*Instructions to follow*
Examine each line of the data. Copy those that contain the string "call".

=== Section Start ===

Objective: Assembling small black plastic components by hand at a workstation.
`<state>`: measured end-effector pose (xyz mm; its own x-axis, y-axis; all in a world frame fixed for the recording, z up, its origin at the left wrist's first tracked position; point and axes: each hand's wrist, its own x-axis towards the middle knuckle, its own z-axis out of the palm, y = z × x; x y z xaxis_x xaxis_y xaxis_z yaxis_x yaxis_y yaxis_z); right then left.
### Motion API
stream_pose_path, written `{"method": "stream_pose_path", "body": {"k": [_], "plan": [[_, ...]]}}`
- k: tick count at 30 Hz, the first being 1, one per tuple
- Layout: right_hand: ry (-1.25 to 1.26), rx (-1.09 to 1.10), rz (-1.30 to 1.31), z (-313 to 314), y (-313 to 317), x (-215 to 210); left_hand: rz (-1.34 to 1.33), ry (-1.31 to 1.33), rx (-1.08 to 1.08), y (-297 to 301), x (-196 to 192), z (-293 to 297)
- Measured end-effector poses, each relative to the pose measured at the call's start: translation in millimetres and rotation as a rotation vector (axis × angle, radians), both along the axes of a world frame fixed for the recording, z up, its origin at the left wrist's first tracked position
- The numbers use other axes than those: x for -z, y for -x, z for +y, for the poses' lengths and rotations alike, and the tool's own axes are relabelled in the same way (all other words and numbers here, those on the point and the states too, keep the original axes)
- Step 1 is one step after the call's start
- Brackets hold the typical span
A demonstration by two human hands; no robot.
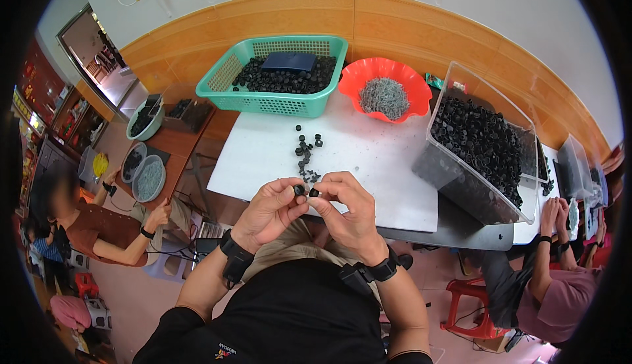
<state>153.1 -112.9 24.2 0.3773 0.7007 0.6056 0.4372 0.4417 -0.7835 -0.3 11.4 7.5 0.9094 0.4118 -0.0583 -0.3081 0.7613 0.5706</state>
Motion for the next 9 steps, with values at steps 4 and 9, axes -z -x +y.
{"method": "stream_pose_path", "body": {"k": [4, 9], "plan": [[-0.005, -0.011, -0.005, -0.1, 1.8, -0.2, -0.008, 0.006, -0.011, 2.1, 3.8, 0.0], [0.009, -0.023, -0.011, -1.1, 1.6, 0.3, 0.014, 0.007, -0.034, 4.0, 8.6, -1.1]]}}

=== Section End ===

*Result for this task*
- Measured end-effector poses, each relative to the pose measured at the call's start: translation in millimetres and rotation as a rotation vector (axis × angle, radians), both along the axes of a world frame fixed for the recording, z up, its origin at the left wrist's first tracked position
- Step 1 is one step after the call's start

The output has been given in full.